Work item:
With the exception of the pictures, write out the data below precisely.

Collected material:
++++++++++++++++++++
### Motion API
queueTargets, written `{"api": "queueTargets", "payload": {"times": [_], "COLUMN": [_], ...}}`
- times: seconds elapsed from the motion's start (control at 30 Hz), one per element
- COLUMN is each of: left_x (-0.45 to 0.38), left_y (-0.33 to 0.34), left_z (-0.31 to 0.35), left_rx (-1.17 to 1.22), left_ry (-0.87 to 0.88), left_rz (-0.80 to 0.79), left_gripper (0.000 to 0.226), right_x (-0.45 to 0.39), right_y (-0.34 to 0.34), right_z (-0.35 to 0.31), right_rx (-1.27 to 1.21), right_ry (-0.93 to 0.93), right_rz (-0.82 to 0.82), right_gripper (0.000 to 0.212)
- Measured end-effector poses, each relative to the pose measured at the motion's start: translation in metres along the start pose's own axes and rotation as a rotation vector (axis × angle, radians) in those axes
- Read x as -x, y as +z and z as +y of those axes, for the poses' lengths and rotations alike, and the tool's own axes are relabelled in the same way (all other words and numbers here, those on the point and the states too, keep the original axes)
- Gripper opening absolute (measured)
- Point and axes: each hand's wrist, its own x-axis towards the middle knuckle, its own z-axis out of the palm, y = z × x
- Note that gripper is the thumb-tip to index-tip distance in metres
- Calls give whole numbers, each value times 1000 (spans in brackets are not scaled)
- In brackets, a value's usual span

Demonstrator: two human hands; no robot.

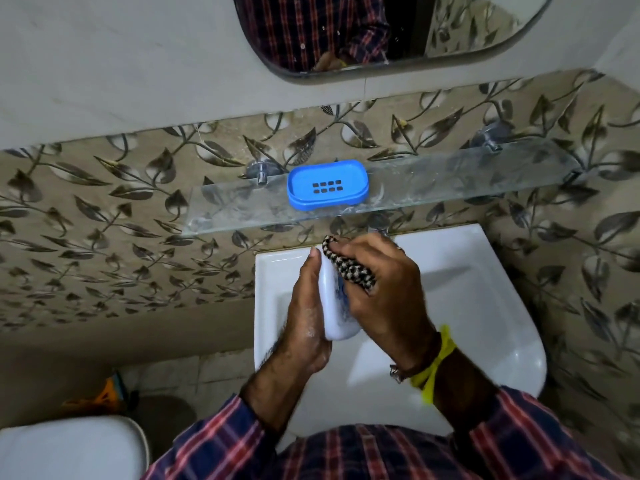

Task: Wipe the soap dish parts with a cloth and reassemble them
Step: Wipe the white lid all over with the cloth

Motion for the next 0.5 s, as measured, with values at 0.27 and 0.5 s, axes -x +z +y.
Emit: {"api": "queueTargets", "payload": {"times": [0.27, 0.5], "left_x": [-6, -6], "left_y": [4, 8], "left_z": [14, 25], "left_rx": [110, 75], "left_ry": [-25, 40], "left_rz": [2, -52], "left_gripper": [58, 44], "right_x": [-10, -4], "right_y": [-3, -6], "right_z": [-5, -11], "right_rx": [-19, 79], "right_ry": [7, 12], "right_rz": [3, -22], "right_gripper": [41, 37]}}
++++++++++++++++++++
Result of the task:
### Motion API
queueTargets, written `{"api": "queueTargets", "payload": {"times": [_], "COLUMN": [_], ...}}`
- times: seconds elapsed from the motion's start (control at 30 Hz), one per element
- COLUMN is each of: left_x (-0.45 to 0.38), left_y (-0.33 to 0.34), left_z (-0.31 to 0.35), left_rx (-1.17 to 1.22), left_ry (-0.87 to 0.88), left_rz (-0.80 to 0.79), left_gripper (0.000 to 0.226), right_x (-0.45 to 0.39), right_y (-0.34 to 0.34), right_z (-0.35 to 0.31), right_rx (-1.27 to 1.21), right_ry (-0.93 to 0.93), right_rz (-0.82 to 0.82), right_gripper (0.000 to 0.212)
- Measured end-effector poses, each relative to the pose measured at the motion's start: translation in metres along the start pose's own axes and rotation as a rotation vector (axis × angle, radians) in those axes
- Read x as -x, y as +z and z as +y of those axes, for the poses' lengths and rotations alike, and the tool's own axes are relabelled in the same way (all other words and numbers here, those on the point and the states too, keep the original axes)
- Gripper opening absolute (measured)
- Point and axes: each hand's wrist, its own x-axis towards the middle knuckle, its own z-axis out of the palm, y = z × x
- Note that gripper is the thumb-tip to index-tip distance in metres
- Calls give whole numbers, each value times 1000 (spans in brackets are not scaled)
- In brackets, a value's usual span

Demonstrator: two human hands; no robot.


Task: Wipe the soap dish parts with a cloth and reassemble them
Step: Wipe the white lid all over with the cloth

Motion for the next 0.5 s, as measured, with values at 0.27 and 0.5 s, axes -x +z +y.
Emit: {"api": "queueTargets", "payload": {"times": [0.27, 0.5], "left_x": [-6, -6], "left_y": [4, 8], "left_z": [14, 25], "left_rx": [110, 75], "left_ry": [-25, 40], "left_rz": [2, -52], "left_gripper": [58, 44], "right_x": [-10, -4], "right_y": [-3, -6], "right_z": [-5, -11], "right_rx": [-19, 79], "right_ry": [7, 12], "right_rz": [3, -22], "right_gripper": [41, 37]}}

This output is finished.